InterTrack: Tracking Human Object Interaction without Object Templates (2408.13953v1)

Published 25 Aug 2024 in cs.CV

Abstract: Tracking human object interaction from videos is important to understand human behavior from the rapidly growing stream of video data. Previous video-based methods require predefined object templates while single-image-based methods are template-free but lack temporal consistency. In this paper, we present a method to track human object interaction without any object shape templates. We decompose the 4D tracking problem into per-frame pose tracking and canonical shape optimization. We first apply a single-view reconstruction method to obtain temporally-inconsistent per-frame interaction reconstructions. Then, for the human, we propose an efficient autoencoder to predict SMPL vertices directly from the per-frame reconstructions, introducing temporally consistent correspondence. For the object, we introduce a pose estimator that leverages temporal information to predict smooth object rotations under occlusions. To train our model, we propose a method to generate synthetic interaction videos and synthesize in total 10 hour videos of 8.5k sequences with full 3D ground truth. Experiments on BEHAVE and InterCap show that our method significantly outperforms previous template-based video tracking and single-frame reconstruction methods. Our proposed synthetic video dataset also allows training video-based methods that generalize to real-world videos. Our code and dataset will be publicly released.

Citations (2)

View on Semantic Scholar

Summary

The paper presents a novel template-free tracking approach using CorrAE for human reconstruction and TOPNet for robust object pose estimation.
It jointly optimizes human and object models to ensure temporally coherent interactions, improving the F-score to 0.5169 on the BEHAVE dataset.
The method leverages the synthetic ProciGen-Video dataset to boost training robustness and outperforms traditional template-based baselines even under occlusions.

InterTrack: Tracking Human Object Interaction without Object Templates

The paper "InterTrack: Tracking Human Object Interaction without Object Templates" introduces a method for tracking dynamic human-object interactions from monocular RGB videos without relying on predefined object templates. This approach addresses the limitations of prior methods that either require object templates or lack temporal consistency across frames.

Methodology

The authors present a well-architected solution to the complex problem of tracking human-object interactions by decomposing the 4D tracking problem into two main components: per-frame pose tracking and global shape optimization.

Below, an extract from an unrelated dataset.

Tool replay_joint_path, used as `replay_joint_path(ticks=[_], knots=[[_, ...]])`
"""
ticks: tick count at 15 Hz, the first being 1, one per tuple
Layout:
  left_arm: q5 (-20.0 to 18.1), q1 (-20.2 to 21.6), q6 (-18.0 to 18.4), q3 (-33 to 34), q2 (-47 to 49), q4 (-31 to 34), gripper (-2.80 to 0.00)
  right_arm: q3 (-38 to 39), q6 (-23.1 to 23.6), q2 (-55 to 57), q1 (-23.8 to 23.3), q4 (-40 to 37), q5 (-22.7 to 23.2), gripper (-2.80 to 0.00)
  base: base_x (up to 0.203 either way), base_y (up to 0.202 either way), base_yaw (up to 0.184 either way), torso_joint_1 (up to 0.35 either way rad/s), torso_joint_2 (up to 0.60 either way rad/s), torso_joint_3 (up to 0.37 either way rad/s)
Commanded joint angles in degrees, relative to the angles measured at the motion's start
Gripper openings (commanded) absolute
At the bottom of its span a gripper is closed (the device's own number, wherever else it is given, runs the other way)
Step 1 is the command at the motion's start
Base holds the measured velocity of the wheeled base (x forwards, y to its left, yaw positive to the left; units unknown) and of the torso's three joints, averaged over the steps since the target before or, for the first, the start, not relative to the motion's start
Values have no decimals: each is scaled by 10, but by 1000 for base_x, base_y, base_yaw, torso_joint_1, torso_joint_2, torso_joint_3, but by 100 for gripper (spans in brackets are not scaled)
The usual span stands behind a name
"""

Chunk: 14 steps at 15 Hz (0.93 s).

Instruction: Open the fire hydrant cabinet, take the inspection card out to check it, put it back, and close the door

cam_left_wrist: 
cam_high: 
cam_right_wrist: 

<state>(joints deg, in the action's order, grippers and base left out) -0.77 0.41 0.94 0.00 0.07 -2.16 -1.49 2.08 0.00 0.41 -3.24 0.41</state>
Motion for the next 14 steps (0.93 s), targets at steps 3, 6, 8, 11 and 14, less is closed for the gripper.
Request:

Human Reconstruction with Autoencoder (CorrAE): To achieve temporally consistent human points, the authors propose CorrAE, an autoencoder that efficiently predicts SMPL vertices directly from per-frame 3D human reconstructions. This allows the recovery of temporally coherent reconstructions that align well with subsequent frames. The use of a structured latent space enables the direct prediction of SMPL parameters, facilitating the disentanglement of human pose and shape parameters.
Object Tracking with Temporal Pose Estimator (TOPNet): For object tracking, the authors introduce TOPNet, a transformer-based network that leverages temporal information to predict object rotations, ensuring smooth pose transitions even under occlusion. The temporal design in TOPNet allows for accurate estimation of object pose, which is optimized based on both 3D point clouds and 2D silhouette consistency.
Joint Optimization for Plausible Interaction: The final step in their pipeline involves jointly optimizing the human and object models to ensure realistic interactions, especially focusing on contact points predicted from initial reconstructions. This joint optimization further consolidates the coherency and accuracy of the reconstructed human-object interactions.

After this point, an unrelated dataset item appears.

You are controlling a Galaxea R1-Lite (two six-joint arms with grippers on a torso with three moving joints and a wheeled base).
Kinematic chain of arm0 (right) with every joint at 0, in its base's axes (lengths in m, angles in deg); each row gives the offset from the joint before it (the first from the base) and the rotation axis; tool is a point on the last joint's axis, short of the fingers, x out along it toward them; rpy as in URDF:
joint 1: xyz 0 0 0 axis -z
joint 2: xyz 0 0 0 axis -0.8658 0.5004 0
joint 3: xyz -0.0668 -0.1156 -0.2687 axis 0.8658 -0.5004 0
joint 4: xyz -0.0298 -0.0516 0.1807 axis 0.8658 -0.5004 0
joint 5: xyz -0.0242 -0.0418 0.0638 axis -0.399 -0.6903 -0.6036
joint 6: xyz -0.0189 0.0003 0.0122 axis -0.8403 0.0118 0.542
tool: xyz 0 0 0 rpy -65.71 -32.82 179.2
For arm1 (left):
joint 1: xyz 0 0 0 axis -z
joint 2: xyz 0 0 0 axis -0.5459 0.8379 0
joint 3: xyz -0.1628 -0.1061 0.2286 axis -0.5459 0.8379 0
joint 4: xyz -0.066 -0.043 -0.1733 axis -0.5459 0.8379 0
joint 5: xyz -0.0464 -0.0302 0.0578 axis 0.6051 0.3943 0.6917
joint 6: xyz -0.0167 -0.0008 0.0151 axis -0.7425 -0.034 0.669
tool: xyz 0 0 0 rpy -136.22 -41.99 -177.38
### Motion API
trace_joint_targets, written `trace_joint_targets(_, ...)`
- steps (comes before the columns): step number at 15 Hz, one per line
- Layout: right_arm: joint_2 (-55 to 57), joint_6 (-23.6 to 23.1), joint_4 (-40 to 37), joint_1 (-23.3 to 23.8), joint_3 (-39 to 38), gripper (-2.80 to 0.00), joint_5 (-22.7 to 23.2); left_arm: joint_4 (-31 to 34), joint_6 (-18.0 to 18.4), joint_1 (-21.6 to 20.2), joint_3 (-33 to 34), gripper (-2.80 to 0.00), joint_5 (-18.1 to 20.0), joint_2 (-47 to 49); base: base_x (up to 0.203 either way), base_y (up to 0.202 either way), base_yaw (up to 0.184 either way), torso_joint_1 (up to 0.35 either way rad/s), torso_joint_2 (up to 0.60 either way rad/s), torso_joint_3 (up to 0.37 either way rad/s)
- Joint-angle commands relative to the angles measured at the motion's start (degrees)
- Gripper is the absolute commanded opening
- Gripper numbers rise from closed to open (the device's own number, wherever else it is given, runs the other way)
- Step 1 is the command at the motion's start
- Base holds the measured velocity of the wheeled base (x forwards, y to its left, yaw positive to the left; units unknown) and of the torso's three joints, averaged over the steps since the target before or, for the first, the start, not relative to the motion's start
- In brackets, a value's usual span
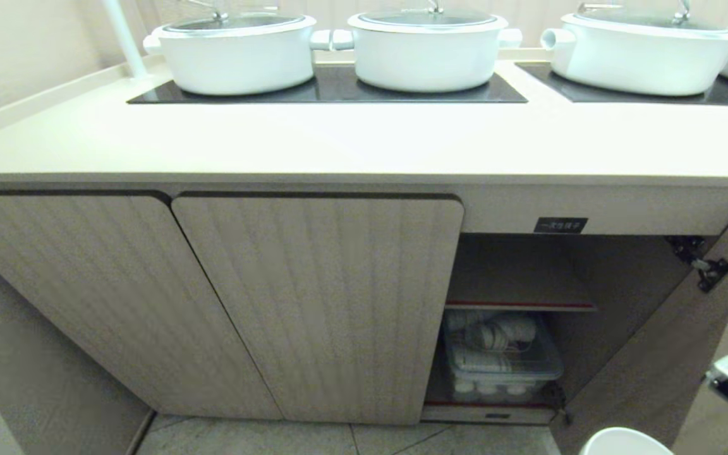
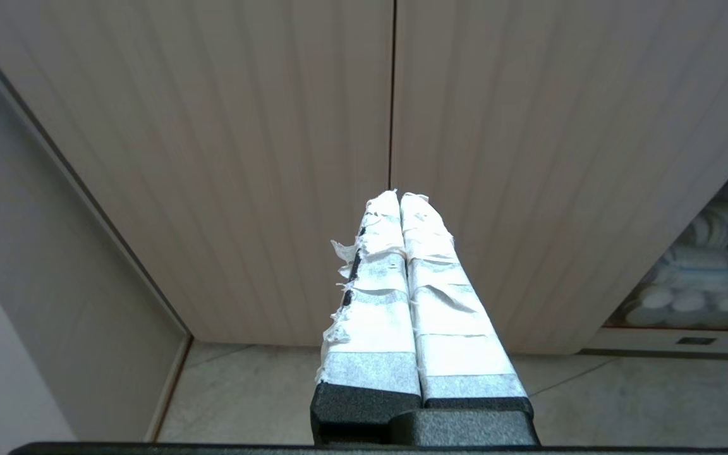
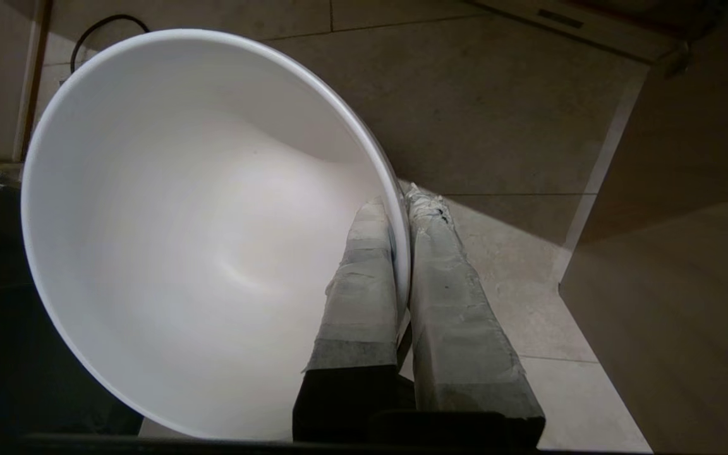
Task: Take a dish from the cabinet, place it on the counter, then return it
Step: Place it on the table
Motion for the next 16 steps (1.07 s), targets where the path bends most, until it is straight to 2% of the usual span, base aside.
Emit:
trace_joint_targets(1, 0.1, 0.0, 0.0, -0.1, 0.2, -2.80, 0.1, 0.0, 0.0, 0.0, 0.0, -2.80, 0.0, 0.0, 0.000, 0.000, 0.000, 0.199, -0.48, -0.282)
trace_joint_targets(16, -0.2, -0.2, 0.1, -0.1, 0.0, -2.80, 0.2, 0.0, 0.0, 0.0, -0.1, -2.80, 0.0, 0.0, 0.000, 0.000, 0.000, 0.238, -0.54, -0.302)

Synthetic Data Generation: ProciGen-Video

A significant contribution of this work is the generation of a synthetic dataset, ProciGen-Video. This dataset includes 10 hours of synthetic interaction videos (8.5k sequences), which is crucial for training video-based methods. It offers a diverse range of object shapes and human interactions, enabling better generalization and robustness in real-world applications.

Experimental Results

Quantitative Metrics:

The experiments conducted on BEHAVE and InterCap datasets demonstrate that InterTrack significantly outperforms previous template-based and template-free methods. For instance, on the BEHAVE dataset, InterTrack achieved a combined F-score of 0.5169, improving upon the previous best of 0.4622 by HDM. The authors also show that training on their synthetic ProciGen-Video dataset helps boost performance, demonstrating effective transfer learning capabilities.

Comparison with Baselines:

InterTrack surpasses both CHORE and VisTracker in tracking accuracy. Given that both these methods depend on object templates, whereas InterTrack does not, this marks a considerable improvement. The exhaustive evaluation highlights InterTrack's robustness under occlusions and dynamic motions.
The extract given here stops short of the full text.